_WORK REQUIRED:_ Down to the final line, print the records below exactly and without pictures.

Records from a collection:

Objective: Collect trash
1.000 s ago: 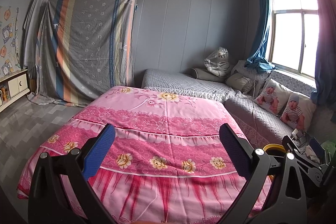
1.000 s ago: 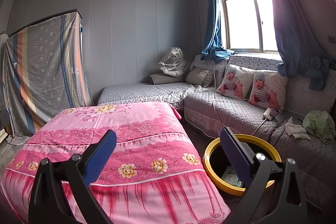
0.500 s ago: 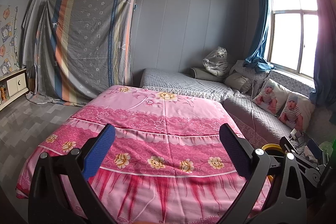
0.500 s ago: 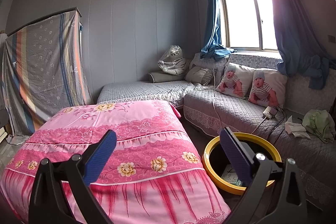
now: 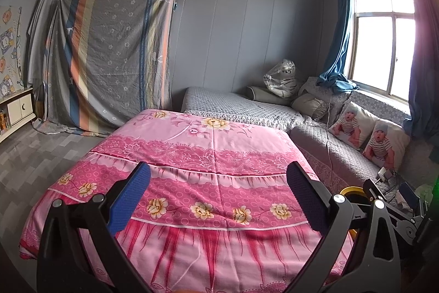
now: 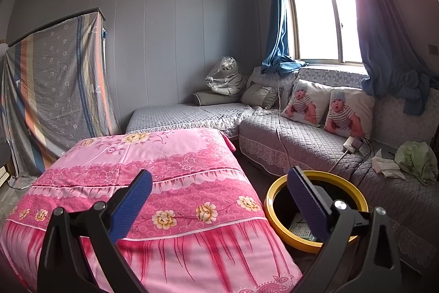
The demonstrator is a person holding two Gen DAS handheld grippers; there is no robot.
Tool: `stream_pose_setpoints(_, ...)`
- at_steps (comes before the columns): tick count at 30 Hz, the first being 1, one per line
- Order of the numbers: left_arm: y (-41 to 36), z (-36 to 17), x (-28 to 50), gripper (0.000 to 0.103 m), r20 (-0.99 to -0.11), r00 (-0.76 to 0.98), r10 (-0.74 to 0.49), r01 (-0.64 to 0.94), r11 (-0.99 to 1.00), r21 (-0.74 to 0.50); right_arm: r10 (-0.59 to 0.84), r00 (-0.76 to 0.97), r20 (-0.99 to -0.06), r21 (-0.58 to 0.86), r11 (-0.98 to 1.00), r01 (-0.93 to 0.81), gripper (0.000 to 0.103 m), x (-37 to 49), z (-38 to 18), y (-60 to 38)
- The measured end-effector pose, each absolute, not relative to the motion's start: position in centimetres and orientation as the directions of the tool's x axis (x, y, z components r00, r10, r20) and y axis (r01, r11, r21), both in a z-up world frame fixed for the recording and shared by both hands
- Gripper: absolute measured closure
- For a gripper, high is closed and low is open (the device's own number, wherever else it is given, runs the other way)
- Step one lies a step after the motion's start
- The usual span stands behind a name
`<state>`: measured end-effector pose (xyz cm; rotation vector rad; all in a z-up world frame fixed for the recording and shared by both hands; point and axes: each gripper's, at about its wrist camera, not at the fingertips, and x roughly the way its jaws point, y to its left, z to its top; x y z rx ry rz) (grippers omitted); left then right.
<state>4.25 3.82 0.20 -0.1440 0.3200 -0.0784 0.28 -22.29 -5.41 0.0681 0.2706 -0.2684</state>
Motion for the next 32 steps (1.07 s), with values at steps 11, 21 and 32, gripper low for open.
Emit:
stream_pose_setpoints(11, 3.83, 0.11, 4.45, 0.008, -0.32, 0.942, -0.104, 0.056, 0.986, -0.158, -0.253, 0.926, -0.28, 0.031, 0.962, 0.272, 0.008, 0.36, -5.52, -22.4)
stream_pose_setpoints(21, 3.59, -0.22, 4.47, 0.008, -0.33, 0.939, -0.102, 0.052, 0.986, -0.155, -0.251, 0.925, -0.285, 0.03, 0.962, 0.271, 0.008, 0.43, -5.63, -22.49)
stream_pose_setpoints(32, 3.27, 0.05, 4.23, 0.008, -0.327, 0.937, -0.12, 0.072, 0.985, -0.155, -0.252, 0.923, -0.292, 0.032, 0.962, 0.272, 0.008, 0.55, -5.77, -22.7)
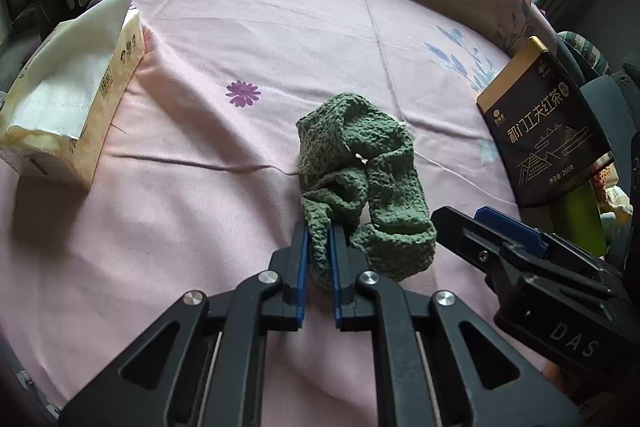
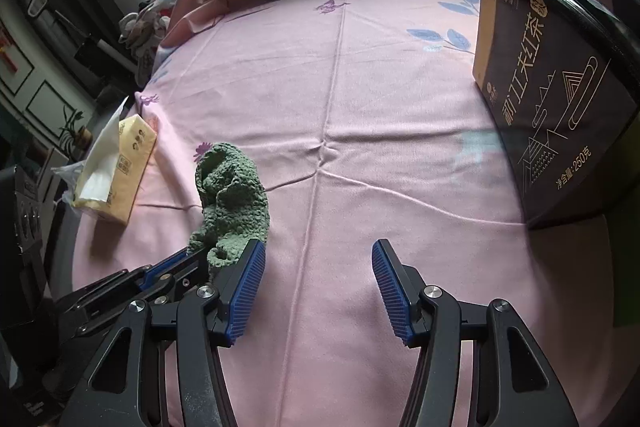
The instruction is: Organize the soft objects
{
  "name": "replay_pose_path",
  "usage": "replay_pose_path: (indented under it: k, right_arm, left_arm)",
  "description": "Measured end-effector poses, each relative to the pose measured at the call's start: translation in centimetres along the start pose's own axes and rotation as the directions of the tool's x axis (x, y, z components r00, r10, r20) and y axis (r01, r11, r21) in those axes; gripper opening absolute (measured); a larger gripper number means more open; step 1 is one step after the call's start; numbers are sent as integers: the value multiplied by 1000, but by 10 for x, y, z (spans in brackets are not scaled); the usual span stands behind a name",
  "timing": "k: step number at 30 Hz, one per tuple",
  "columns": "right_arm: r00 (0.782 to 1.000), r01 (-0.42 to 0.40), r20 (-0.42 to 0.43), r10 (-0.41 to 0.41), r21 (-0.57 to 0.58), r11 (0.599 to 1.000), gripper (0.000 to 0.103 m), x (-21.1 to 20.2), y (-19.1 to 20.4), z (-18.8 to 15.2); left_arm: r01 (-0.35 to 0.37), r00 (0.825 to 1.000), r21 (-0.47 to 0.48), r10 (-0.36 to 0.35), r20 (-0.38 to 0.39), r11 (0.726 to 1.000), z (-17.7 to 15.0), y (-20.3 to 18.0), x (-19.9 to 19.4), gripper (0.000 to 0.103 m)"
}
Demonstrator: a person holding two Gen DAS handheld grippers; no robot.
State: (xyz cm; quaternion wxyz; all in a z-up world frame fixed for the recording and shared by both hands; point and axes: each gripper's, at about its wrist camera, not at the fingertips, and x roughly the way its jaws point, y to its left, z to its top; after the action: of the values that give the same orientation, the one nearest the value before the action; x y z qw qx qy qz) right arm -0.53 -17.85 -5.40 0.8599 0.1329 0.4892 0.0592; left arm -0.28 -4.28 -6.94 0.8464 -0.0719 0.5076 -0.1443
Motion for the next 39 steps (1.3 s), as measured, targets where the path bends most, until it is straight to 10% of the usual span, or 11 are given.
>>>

_ANSWER SECTION:_
Objective: Collect trash
1.000 s ago: 
1.000 s ago: 
0.500 s ago: 
0.500 s ago: 
now: 
now: 
The demonstrator is a person holding two Gen DAS handheld grippers; there is no robot.
Tool: `stream_pose_setpoints(_, ...)`
- at_steps (comes before the columns): tick count at 30 Hz, the first being 1, one per line
- Order of the numbers: left_arm: y (-41 to 36), z (-36 to 17), x (-28 to 50), gripper (0.000 to 0.103 m), r20 (-0.99 to -0.11), r00 (-0.76 to 0.98), r10 (-0.74 to 0.49), r01 (-0.64 to 0.94), r11 (-0.99 to 1.00), r21 (-0.74 to 0.50); right_arm: r10 (-0.59 to 0.84), r00 (-0.76 to 0.97), r20 (-0.99 to -0.06), r21 (-0.58 to 0.86), r11 (-0.98 to 1.00), r01 (-0.93 to 0.81), gripper (0.000 to 0.103 m), x (-37 to 49), z (-38 to 18), y (-60 to 38)
- The measured end-effector pose, each absolute, not relative to the motion's start: position in centimetres and orientation as the directions of the tool's x axis (x, y, z components r00, r10, r20) and y axis (r01, r11, r21), both in a z-up world frame fixed for the recording and shared by both hands
- Gripper: absolute measured closure
- For a gripper, high is closed and low is open (the device's own number, wherever else it is given, runs the other way)
- Step one lies a step after the motion's start
- The usual span stands behind a name
`<state>`: measured end-effector pose (xyz cm; rotation vector rad; all in a z-up world frame fixed for the recording and shared by both hands; point and axes: each gripper's, at about its wrist camera, not at the fingertips, and x roughly the way its jaws point, y to its left, z to its top; x y z rx ry rz) (grippers omitted); left then right.
<state>4.25 3.82 0.20 -0.1440 0.3200 -0.0784 0.28 -22.29 -5.41 0.0681 0.2706 -0.2684</state>
Motion for the next 32 steps (1.07 s), with values at steps 11, 21 and 32, gripper low for open.
Emit:
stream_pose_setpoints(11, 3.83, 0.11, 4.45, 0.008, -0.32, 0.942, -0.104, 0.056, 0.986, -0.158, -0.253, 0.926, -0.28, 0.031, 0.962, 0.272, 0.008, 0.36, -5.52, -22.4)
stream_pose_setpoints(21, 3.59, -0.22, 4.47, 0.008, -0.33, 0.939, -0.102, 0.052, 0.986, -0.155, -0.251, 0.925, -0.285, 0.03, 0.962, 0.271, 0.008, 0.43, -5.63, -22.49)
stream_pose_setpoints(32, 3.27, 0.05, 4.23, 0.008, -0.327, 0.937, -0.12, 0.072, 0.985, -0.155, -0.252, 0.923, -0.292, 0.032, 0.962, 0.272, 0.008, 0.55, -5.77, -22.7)
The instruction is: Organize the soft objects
{
  "name": "replay_pose_path",
  "usage": "replay_pose_path: (indented under it: k, right_arm, left_arm)",
  "description": "Measured end-effector poses, each relative to the pose measured at the call's start: translation in centimetres along the start pose's own axes and rotation as the directions of the tool's x axis (x, y, z components r00, r10, r20) and y axis (r01, r11, r21) in those axes; gripper opening absolute (measured); a larger gripper number means more open; step 1 is one step after the call's start; numbers are sent as integers: the value multiplied by 1000, but by 10 for x, y, z (spans in brackets are not scaled); the usual span stands behind a name",
  "timing": "k: step number at 30 Hz, one per tuple",
  "columns": "right_arm: r00 (0.782 to 1.000), r01 (-0.42 to 0.40), r20 (-0.42 to 0.43), r10 (-0.41 to 0.41), r21 (-0.57 to 0.58), r11 (0.599 to 1.000), gripper (0.000 to 0.103 m), x (-21.1 to 20.2), y (-19.1 to 20.4), z (-18.8 to 15.2); left_arm: r01 (-0.35 to 0.37), r00 (0.825 to 1.000), r21 (-0.47 to 0.48), r10 (-0.36 to 0.35), r20 (-0.38 to 0.39), r11 (0.726 to 1.000), z (-17.7 to 15.0), y (-20.3 to 18.0), x (-19.9 to 19.4), gripper (0.000 to 0.103 m)"
}
Demonstrator: a person holding two Gen DAS handheld grippers; no robot.
State: (xyz cm; quaternion wxyz; all in a z-up world frame fixed for the recording and shared by both hands; point and axes: each gripper's, at about its wrist camera, not at the fingertips, and x roughly the way its jaws point, y to its left, z to its top; after the action: of the values that give the same orientation, the one nearest the value before the action; x y z qw qx qy qz) right arm -0.53 -17.85 -5.40 0.8599 0.1329 0.4892 0.0592; left arm -0.28 -4.28 -6.94 0.8464 -0.0719 0.5076 -0.1443
Motion for the next 39 steps (1.3 s), as measured, targets where the path bends most, until it is straight to 10% of the usual span, or 11 are given.
>>>

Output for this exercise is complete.